[Dataset excerpts]
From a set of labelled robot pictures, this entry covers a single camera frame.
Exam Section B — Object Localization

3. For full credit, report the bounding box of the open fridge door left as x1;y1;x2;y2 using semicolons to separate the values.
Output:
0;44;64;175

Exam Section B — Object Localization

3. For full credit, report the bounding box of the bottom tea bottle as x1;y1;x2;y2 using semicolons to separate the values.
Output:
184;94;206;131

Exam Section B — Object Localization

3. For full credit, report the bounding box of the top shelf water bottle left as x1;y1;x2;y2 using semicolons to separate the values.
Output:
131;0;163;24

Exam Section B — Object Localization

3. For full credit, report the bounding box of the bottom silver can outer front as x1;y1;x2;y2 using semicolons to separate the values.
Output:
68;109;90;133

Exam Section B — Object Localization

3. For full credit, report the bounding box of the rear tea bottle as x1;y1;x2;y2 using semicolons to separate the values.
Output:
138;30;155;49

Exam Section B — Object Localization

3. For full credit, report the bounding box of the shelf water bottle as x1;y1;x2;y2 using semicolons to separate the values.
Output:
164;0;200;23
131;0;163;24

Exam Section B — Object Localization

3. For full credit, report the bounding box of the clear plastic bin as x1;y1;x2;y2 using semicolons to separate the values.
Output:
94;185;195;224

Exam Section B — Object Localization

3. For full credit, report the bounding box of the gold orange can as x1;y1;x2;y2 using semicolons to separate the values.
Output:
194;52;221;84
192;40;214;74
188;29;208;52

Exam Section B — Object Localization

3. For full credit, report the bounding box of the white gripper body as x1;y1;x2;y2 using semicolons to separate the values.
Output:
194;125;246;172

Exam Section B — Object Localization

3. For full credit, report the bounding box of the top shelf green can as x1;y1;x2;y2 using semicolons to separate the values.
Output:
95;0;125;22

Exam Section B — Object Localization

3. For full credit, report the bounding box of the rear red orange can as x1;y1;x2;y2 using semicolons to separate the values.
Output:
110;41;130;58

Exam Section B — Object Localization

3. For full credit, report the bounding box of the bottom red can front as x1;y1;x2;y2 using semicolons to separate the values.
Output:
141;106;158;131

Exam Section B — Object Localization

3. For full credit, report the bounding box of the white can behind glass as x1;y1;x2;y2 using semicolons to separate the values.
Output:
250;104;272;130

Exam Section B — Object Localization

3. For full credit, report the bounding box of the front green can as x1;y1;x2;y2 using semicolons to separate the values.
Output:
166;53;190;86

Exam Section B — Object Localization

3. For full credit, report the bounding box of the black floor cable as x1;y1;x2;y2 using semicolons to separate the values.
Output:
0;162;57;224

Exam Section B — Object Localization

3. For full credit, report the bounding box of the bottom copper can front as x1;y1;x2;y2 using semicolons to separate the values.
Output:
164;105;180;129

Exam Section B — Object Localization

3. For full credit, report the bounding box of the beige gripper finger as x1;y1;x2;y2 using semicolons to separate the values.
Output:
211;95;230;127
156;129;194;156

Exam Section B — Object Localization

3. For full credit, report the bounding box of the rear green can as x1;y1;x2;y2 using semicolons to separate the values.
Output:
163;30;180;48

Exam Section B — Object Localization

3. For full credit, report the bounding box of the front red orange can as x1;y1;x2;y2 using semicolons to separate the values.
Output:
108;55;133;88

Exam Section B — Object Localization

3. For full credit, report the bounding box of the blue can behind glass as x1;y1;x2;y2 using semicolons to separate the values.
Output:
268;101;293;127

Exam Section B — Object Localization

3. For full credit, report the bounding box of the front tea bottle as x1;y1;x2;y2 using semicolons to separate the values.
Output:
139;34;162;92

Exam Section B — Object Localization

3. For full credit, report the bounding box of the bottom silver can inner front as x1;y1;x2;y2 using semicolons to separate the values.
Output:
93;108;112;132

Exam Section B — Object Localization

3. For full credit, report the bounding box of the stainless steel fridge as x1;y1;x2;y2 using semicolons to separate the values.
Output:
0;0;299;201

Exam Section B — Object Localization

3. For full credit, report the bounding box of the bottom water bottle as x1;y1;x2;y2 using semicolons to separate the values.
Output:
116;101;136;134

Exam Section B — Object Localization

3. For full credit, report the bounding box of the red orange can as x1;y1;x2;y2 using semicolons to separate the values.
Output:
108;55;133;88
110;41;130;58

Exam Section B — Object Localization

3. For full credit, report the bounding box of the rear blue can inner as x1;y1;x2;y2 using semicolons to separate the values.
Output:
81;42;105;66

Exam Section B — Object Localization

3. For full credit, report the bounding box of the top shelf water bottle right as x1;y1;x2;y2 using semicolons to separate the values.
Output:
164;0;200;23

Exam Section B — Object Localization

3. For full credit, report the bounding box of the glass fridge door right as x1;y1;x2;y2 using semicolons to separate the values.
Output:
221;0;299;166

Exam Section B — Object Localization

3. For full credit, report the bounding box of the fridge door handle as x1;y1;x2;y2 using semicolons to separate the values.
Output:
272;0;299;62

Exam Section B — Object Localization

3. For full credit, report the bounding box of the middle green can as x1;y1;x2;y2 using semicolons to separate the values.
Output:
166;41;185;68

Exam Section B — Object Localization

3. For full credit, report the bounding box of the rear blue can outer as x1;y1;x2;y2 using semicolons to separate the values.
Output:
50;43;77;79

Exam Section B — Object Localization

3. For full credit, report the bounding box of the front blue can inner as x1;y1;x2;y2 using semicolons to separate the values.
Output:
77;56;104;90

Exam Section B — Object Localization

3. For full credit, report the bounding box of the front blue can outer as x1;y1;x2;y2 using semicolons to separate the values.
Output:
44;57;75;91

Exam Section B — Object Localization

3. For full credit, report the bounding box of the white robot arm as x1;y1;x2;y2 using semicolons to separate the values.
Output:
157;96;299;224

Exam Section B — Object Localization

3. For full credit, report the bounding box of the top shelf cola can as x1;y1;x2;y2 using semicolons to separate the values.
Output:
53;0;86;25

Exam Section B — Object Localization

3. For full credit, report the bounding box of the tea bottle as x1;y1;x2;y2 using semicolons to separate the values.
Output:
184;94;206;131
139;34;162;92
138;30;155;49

- [PROBLEM REQUIREMENTS]:
Every line above with the string "inner" in it should be copied into the answer.

- [RESULT]:
3. For full credit, report the bounding box of the bottom silver can inner front as x1;y1;x2;y2 using semicolons to separate the values.
3. For full credit, report the bounding box of the rear blue can inner as x1;y1;x2;y2 using semicolons to separate the values.
3. For full credit, report the bounding box of the front blue can inner as x1;y1;x2;y2 using semicolons to separate the values.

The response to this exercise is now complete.